# THE TASK
As you print the data below, keep every line exactly as it is and leave the images behind.

:: STORED DATA

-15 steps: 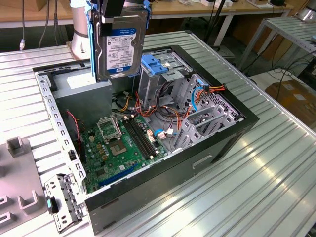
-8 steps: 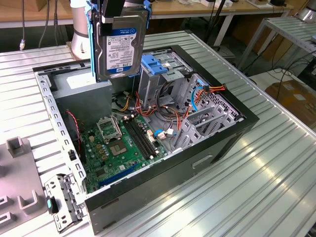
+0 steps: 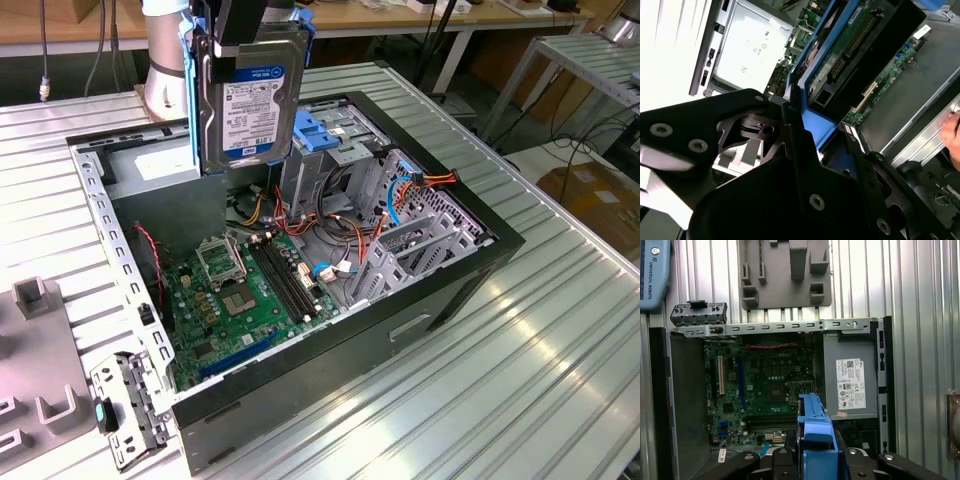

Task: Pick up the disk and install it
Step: 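Insert the disk into the insertion slot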

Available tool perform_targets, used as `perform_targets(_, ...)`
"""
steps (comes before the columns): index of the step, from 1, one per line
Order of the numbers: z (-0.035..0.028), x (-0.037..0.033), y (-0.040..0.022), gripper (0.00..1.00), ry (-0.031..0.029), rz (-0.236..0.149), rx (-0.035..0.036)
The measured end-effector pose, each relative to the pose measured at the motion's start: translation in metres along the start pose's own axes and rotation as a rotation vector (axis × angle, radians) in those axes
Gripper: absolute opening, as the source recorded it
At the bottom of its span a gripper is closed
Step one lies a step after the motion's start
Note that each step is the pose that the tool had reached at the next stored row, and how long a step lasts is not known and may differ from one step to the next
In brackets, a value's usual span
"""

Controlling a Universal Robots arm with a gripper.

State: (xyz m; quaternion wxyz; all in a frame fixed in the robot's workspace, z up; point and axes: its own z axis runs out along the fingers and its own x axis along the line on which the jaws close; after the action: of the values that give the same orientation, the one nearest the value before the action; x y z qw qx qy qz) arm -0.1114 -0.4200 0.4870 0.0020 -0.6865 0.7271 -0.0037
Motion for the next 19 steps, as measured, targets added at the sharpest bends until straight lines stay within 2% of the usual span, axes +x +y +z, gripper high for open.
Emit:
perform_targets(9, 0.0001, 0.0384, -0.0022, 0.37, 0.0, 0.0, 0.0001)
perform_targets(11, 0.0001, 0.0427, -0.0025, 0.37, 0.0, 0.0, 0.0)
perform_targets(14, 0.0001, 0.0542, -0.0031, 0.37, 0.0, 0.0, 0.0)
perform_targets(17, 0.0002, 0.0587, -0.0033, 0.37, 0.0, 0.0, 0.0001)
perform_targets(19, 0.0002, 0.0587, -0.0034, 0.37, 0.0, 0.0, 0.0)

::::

# THE ANSWER
-15 steps: 
-8 steps: 
+0 steps: 

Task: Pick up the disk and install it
Step: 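Insert the disk into the insertion slot
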
Available tool perform_targets, used as `perform_targets(_, ...)`
"""
steps (comes before the columns): index of the step, from 1, one per line
Order of the numbers: z (-0.035..0.028), x (-0.037..0.033), y (-0.040..0.022), gripper (0.00..1.00), ry (-0.031..0.029), rz (-0.236..0.149), rx (-0.035..0.036)
The measured end-effector pose, each relative to the pose measured at the motion's start: translation in metres along the start pose's own axes and rotation as a rotation vector (axis × angle, radians) in those axes
Gripper: absolute opening, as the source recorded it
At the bottom of its span a gripper is closed
Step one lies a step after the motion's start
Note that each step is the pose that the tool had reached at the next stored row, and how long a step lasts is not known and may differ from one step to the next
In brackets, a value's usual span
"""

Controlling a Universal Robots arm with a gripper.

State: (xyz m; quaternion wxyz; all in a frame fixed in the robot's workspace, z up; point and axes: its own z axis runs out along the fingers and its own x axis along the line on which the jaws close; after the action: of the values that give the same orientation, the one nearest the value before the action; x y z qw qx qy qz) arm -0.1114 -0.4200 0.4870 0.0020 -0.6865 0.7271 -0.0037
Motion for the next 19 steps, as measured, targets added at the sharpest bends until straight lines stay within 2% of the usual span, axes +x +y +z, gripper high for open.
Emit:
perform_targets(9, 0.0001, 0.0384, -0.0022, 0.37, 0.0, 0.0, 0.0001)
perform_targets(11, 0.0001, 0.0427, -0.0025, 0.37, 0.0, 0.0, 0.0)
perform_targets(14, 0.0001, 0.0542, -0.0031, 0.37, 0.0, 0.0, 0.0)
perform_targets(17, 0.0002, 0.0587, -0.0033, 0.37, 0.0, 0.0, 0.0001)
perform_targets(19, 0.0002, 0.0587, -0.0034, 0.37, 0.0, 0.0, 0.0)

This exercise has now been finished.